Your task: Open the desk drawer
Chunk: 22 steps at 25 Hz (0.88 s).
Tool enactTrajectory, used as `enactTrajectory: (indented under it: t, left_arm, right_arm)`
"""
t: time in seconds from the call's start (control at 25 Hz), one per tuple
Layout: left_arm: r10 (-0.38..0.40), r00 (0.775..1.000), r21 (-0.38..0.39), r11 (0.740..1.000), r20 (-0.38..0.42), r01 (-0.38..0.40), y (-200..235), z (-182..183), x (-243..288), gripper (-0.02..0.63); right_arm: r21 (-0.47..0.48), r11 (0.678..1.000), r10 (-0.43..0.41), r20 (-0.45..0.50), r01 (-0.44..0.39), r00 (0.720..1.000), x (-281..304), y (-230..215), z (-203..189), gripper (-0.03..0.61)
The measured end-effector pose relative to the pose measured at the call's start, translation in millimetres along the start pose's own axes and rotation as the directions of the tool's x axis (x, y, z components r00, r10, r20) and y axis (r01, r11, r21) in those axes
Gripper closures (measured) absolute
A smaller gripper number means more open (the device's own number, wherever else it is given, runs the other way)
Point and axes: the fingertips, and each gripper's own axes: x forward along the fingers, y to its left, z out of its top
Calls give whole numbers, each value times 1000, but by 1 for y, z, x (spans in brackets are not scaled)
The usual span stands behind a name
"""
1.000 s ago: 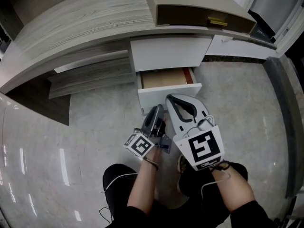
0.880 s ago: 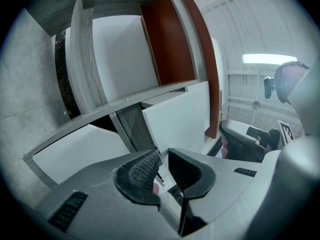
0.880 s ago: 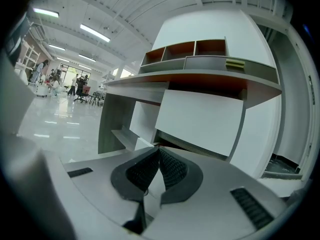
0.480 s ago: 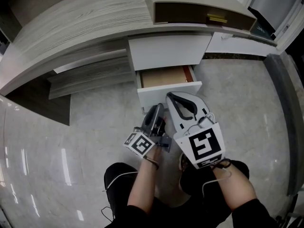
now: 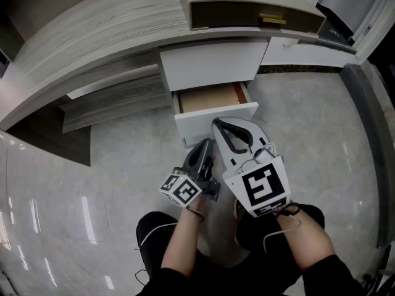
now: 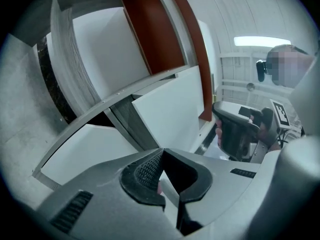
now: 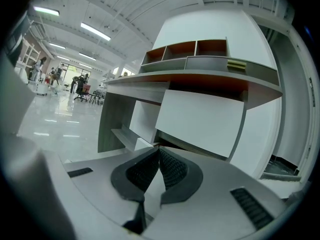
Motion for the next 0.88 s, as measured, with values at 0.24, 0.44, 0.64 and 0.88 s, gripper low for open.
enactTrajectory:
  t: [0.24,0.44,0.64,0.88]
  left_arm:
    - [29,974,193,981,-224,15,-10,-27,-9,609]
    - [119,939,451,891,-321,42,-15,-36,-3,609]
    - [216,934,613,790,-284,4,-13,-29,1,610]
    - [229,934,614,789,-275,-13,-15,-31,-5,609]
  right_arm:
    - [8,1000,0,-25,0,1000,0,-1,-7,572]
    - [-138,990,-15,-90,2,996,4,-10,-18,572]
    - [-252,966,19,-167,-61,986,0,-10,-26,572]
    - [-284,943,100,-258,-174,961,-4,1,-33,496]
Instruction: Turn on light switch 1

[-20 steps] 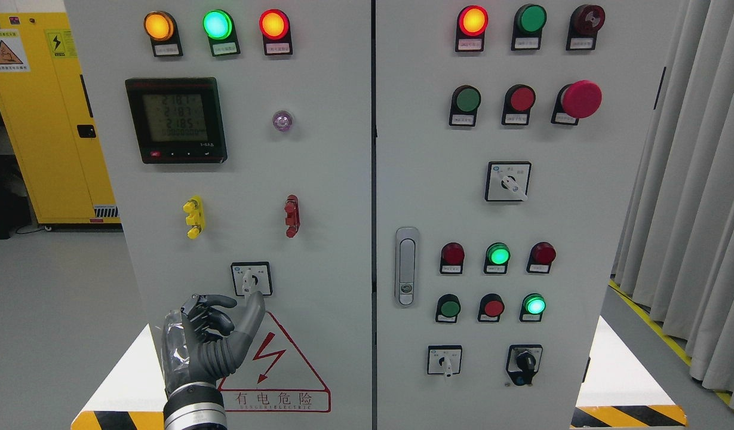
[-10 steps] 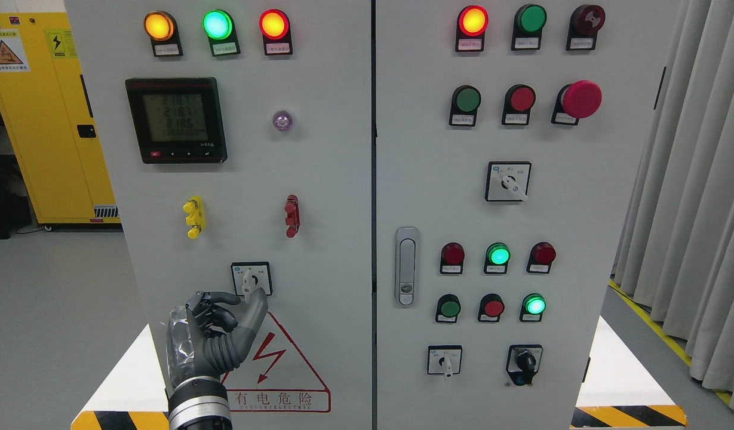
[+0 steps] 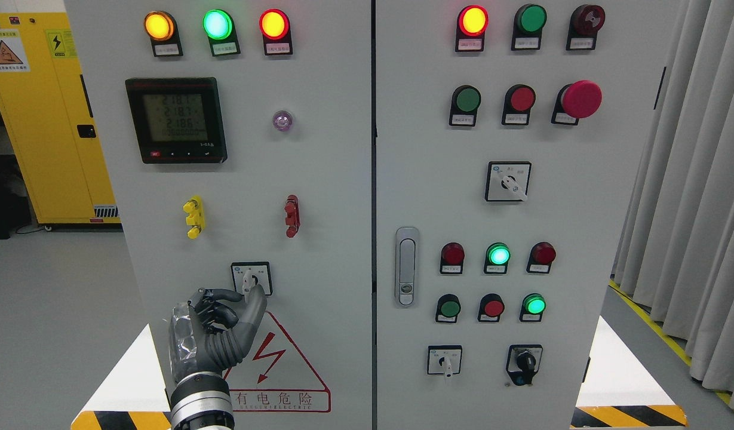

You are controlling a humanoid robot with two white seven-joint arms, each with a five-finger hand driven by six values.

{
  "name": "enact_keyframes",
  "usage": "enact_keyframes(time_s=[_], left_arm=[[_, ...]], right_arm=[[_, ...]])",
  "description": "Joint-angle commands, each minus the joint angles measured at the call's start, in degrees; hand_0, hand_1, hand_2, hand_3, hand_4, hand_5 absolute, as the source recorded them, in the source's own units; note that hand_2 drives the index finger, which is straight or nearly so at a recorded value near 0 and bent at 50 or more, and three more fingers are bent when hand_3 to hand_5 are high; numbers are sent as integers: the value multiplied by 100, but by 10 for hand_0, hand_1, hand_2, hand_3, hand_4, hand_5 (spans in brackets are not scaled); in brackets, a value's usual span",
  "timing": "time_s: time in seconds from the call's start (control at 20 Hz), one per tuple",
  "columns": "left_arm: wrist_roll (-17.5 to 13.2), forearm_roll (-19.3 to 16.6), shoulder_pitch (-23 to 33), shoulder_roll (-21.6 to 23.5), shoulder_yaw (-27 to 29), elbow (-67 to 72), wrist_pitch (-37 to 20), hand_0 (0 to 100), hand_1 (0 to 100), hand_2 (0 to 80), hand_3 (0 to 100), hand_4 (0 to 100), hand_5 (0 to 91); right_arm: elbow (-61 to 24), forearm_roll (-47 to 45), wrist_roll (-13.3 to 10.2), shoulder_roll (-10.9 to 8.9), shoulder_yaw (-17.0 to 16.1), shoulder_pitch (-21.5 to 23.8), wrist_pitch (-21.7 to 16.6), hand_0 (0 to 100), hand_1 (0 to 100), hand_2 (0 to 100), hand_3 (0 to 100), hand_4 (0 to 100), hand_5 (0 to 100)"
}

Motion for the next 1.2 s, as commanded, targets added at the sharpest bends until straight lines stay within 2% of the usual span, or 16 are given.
enact_keyframes(time_s=[0.0, 0.35, 1.15], left_arm=[[5, -8, -22, -5, -5, 38, 8, 202, 743, 618, 920, 852, 778], [-4, -140, -57, -14, -5, 38, 17, 205, 740, 623, 922, 853, 782], [-4, -140, -101, -14, -40, 38, 114, 207, 729, 633, 932, 855, 792]], right_arm=[[0, -167, -4, 0, 0, 0, 4, 0, 500, 40, 0, 0, 0], [0, -167, -4, 0, 0, -1, 4, 0, 500, 40, 0, 0, 0], [0, -167, 5, 0, 0, -1, 4, 0, 500, 40, 0, 0, 0]])
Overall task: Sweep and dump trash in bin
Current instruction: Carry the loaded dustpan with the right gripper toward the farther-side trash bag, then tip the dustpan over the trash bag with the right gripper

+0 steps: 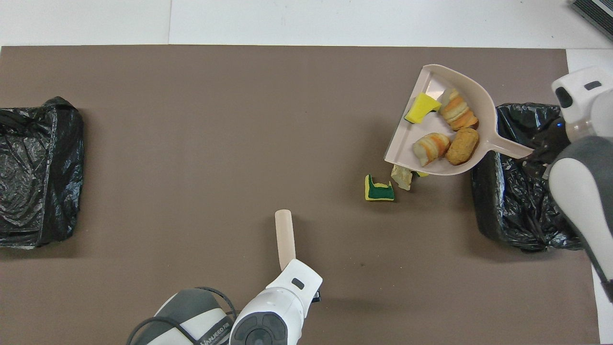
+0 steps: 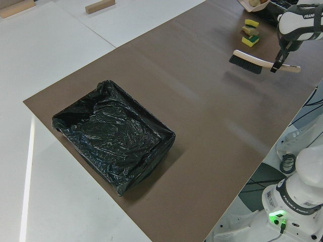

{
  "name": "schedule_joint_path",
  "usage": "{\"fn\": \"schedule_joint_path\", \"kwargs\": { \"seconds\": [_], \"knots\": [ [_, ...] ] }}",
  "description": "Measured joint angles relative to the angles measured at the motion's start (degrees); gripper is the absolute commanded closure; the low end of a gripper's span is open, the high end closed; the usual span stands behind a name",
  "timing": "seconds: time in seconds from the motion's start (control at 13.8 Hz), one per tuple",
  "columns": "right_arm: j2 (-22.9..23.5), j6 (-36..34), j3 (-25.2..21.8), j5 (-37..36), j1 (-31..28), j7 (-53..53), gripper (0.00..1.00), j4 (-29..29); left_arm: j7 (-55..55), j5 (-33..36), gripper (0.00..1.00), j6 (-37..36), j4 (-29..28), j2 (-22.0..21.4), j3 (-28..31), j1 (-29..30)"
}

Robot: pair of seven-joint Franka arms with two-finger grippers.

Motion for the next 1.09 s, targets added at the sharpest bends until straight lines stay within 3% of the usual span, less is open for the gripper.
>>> {"fn": "schedule_joint_path", "kwargs": {
  "seconds": [0.36, 0.43, 0.51, 0.58, 0.65, 1.09],
  "knots": [
    [-0.10, 0.00, -0.14, 0.20, -12.71, -8.52, 1.00, 0.37, -6.22, -0.49, 1.00, 8.09, -5.12, 0.33, -0.04, -4.16],
    [-0.13, 0.00, -0.22, 0.15, -14.93, -11.07, 1.00, 0.61, -6.60, -0.49, 0.90, 8.54, -5.38, 0.42, 0.01, -4.23],
    [-0.18, 0.00, -0.34, -0.07, -16.81, -13.80, 1.00, 0.88, -6.70, -0.50, 0.62, 9.14, -5.50, 0.66, 0.08, -4.23],
    [-0.22, 0.03, -0.64, -0.84, -18.19, -16.68, 1.00, 1.13, -6.72, -0.50, 0.14, 9.93, -5.52, 1.03, 0.21, -4.23],
    [-0.26, 0.11, -0.98, -2.44, -19.01, -19.25, 1.00, 1.27, -6.72, -0.50, 0.00, 10.56, -5.44, 1.36, 0.36, -4.23],
    [0.25, 5.65, -2.52, -17.11, -19.94, -31.00, 1.00, 0.86, -6.75, -0.51, 0.00, 8.21, -1.61, 2.26, 1.47, -3.16]
  ]
}}
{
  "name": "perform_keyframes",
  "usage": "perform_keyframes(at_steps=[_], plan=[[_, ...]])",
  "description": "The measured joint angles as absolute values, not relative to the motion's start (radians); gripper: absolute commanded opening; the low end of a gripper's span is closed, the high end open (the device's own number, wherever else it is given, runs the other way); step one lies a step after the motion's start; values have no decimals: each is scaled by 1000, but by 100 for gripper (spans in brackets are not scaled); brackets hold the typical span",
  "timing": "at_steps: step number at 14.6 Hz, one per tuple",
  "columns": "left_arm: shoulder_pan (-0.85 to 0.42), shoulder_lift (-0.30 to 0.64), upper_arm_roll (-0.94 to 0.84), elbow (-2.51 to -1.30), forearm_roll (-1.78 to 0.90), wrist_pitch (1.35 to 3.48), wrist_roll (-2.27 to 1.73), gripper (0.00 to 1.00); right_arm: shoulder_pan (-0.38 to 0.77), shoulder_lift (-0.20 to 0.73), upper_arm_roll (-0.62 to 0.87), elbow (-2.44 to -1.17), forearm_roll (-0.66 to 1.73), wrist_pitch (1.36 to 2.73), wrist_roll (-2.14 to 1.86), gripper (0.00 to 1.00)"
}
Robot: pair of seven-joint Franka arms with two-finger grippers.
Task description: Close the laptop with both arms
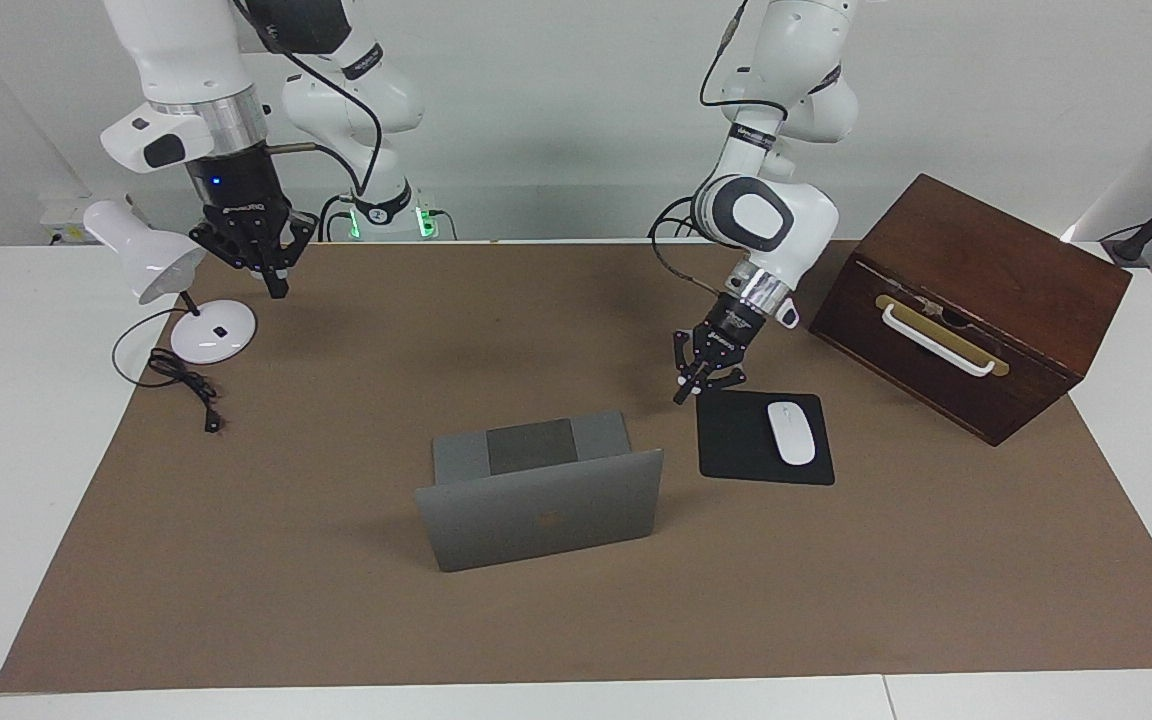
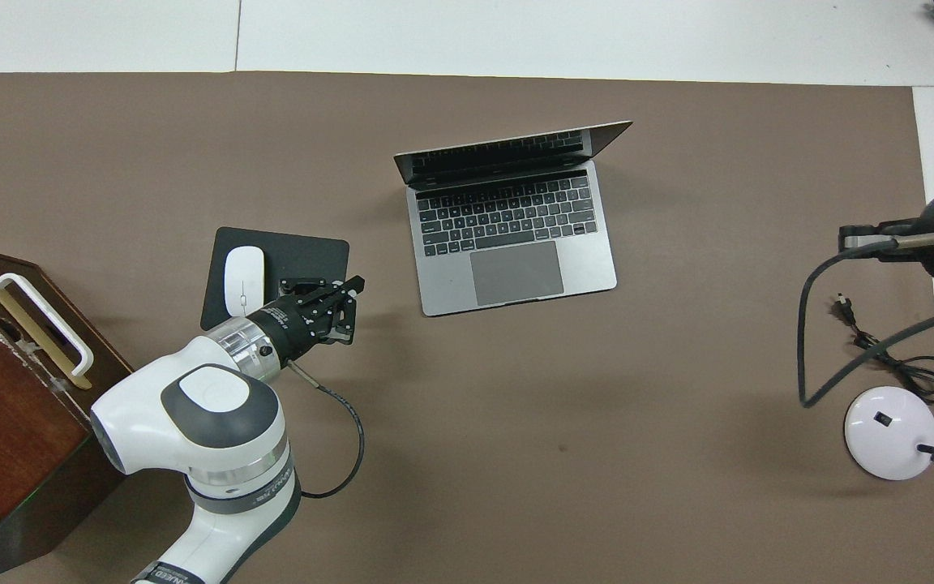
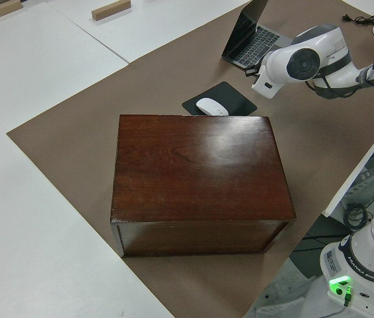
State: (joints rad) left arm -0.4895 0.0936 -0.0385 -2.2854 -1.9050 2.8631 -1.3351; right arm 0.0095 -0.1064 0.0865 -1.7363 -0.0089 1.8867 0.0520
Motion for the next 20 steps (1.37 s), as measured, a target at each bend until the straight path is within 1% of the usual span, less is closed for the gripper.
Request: perform_keyframes(at_steps=[3,6,8,11,13,20], plan=[[-506,124,-39,-2258,-1997,2845,-1276,0,58,-79,87,-1738,-9,1976,63,0],[-507,154,-40,-2241,-2082,2779,-1174,0,97,-52,89,-1738,-9,2038,70,0],[-508,178,-39,-2236,-2144,2730,-1045,0,111,-37,89,-1738,-9,2077,70,0],[-508,203,-39,-2234,-2317,2641,-796,0,143,-3,89,-1739,-9,2153,74,0],[-508,212,-38,-2240,-2397,2572,-696,0,172,26,89,-1739,-9,2199,101,0],[-505,258,-29,-2246,-2432,2536,-591,0,221,113,89,-1710,-23,2307,119,0]])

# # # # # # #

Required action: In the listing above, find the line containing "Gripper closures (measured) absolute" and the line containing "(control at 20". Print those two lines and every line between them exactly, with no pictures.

Result of this task:
Gripper closures (measured) absolute
A smaller gripper number means more open (the device's own number, wherever else it is given, runs the other way)
Point and axes: the fingertips, and each gripper's own axes: x forward along the fingers, y to its left, z out of its top
Calls give whole numbers, each value times 1000, but by 1 for y, z, x (spans in brackets are not scaled)
The usual span stands behind a name
"""
1.000 s ago: 
0.880 s ago: 
0.880 s ago: 
0.480 s ago: 
now: 
now: 
now: 
Motion for the next 0.88 s, as measured, with values at 0.24, 0.44, 0.64 and 0.88 s, gripper low for open.
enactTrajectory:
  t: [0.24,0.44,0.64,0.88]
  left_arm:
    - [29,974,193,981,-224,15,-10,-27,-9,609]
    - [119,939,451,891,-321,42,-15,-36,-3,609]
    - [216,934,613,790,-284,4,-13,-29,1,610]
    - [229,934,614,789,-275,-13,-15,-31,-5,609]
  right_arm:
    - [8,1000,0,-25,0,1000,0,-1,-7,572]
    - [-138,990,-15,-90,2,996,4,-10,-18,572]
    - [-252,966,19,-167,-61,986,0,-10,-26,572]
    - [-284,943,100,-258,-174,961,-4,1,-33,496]
Instruction: Turn on light switch 1

[-20 steps] 
[-10 steps] 
[+0 steps] 

You are controlling a humanoid robot with two white seven-joint arms, each with a five-finger hand driven by six values.

{
  "name": "enact_keyframes",
  "usage": "enact_keyframes(time_s=[_], left_arm=[[_, ...]], right_arm=[[_, ...]])",
  "description": "Joint-angle commands, each minus the joint angles measured at the call's start, in degrees; hand_0, hand_1, hand_2, hand_3, hand_4, hand_5 absolute, as the source recorded them, in the source's own units; note that hand_2 drives the index finger, which is straight or nearly so at a recorded value near 0 and bent at 50 or more, and three more fingers are bent when hand_3 to hand_5 are high; numbers are sent as integers: the value multiplied by 100, but by 10 for hand_0, hand_1, hand_2, hand_3, hand_4, hand_5 (spans in brackets are not scaled); in brackets, a value's usual span",
  "timing": "time_s: time in seconds from the call's start (control at 20 Hz), one per tuple",

The response is now done.